8. HAVE COMPASSION -- SHOW YOU CARE

To have compassion you need to listen with a CLEAR and OPEN mind and OPEN HEART! Remember compassion and hugs are one of the human races healing emotions. Remember the Pain suffer is not the illness put a person, a person in need of compassion.

9.REMEMBER AND UNDERSTAND

Always remember your perseption of pain is not another persons  perseption, everyone is different, everone is an individual, unique.  Different people handle pain and feel pain in different ways..
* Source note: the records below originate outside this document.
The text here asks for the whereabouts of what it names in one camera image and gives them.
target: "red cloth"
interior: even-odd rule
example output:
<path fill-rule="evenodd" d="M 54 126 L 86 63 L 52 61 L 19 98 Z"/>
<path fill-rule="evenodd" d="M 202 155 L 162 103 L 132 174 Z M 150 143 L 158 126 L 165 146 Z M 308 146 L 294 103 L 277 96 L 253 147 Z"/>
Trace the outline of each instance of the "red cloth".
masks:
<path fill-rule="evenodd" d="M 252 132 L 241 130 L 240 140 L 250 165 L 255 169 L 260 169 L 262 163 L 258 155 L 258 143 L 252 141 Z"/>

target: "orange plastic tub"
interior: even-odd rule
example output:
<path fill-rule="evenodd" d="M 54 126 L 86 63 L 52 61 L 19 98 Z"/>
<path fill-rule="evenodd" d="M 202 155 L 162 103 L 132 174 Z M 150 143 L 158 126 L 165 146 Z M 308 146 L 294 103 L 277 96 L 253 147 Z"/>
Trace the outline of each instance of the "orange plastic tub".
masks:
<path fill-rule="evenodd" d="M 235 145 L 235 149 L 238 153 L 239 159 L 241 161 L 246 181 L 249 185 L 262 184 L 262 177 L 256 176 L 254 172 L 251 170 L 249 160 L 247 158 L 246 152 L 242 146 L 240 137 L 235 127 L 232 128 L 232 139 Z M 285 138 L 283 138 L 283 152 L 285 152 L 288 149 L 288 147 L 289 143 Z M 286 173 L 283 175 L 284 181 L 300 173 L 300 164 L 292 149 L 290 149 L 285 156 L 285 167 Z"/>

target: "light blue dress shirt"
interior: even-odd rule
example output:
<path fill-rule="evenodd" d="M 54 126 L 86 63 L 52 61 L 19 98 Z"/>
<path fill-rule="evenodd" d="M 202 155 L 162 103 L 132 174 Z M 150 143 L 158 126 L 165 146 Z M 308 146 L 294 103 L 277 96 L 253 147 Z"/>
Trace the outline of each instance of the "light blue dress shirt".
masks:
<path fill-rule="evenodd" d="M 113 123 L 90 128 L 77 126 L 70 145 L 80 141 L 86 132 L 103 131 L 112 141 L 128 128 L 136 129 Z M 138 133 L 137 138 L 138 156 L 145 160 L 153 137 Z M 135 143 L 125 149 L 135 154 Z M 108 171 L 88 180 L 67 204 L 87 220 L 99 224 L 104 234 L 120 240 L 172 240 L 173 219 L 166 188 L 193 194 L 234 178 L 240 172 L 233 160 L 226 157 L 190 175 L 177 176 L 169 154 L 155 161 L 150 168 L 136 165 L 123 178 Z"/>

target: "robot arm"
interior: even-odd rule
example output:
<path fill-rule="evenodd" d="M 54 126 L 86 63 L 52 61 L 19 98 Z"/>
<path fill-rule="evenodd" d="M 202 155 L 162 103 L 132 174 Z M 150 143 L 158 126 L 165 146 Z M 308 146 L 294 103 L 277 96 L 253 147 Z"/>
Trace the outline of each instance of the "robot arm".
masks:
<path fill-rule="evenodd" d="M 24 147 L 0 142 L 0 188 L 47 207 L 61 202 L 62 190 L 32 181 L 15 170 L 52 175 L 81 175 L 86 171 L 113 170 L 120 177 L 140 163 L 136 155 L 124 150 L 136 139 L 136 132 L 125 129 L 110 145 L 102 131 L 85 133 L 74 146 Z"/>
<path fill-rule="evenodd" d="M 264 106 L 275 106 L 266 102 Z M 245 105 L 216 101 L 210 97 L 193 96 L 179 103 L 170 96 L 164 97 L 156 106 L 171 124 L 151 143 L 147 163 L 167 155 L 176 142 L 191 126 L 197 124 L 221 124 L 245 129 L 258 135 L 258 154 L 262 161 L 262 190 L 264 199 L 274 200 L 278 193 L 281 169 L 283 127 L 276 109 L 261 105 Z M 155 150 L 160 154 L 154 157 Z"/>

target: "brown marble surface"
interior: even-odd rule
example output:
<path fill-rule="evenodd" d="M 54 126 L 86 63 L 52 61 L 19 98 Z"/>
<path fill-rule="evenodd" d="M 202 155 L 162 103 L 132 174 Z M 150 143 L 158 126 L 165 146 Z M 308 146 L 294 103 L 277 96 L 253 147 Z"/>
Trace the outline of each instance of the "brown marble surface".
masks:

If you put all of these suggestions into practice this makes you a strong, helpful person to the pain sufferer and enables you to communicate much easier and better.  You be come an exceptional listener filled with compassion and a better understanding of the persons situation.  I hope that this is helpful to you.  I arrived at these conclusions through research, personal experience as a chronic pain suffer, and by have excellent communication with my husband -- still working on the communications with my 2 teenagers but we are making progress.  Good communication is essential on both sides of the fence.  May GOD bless you always.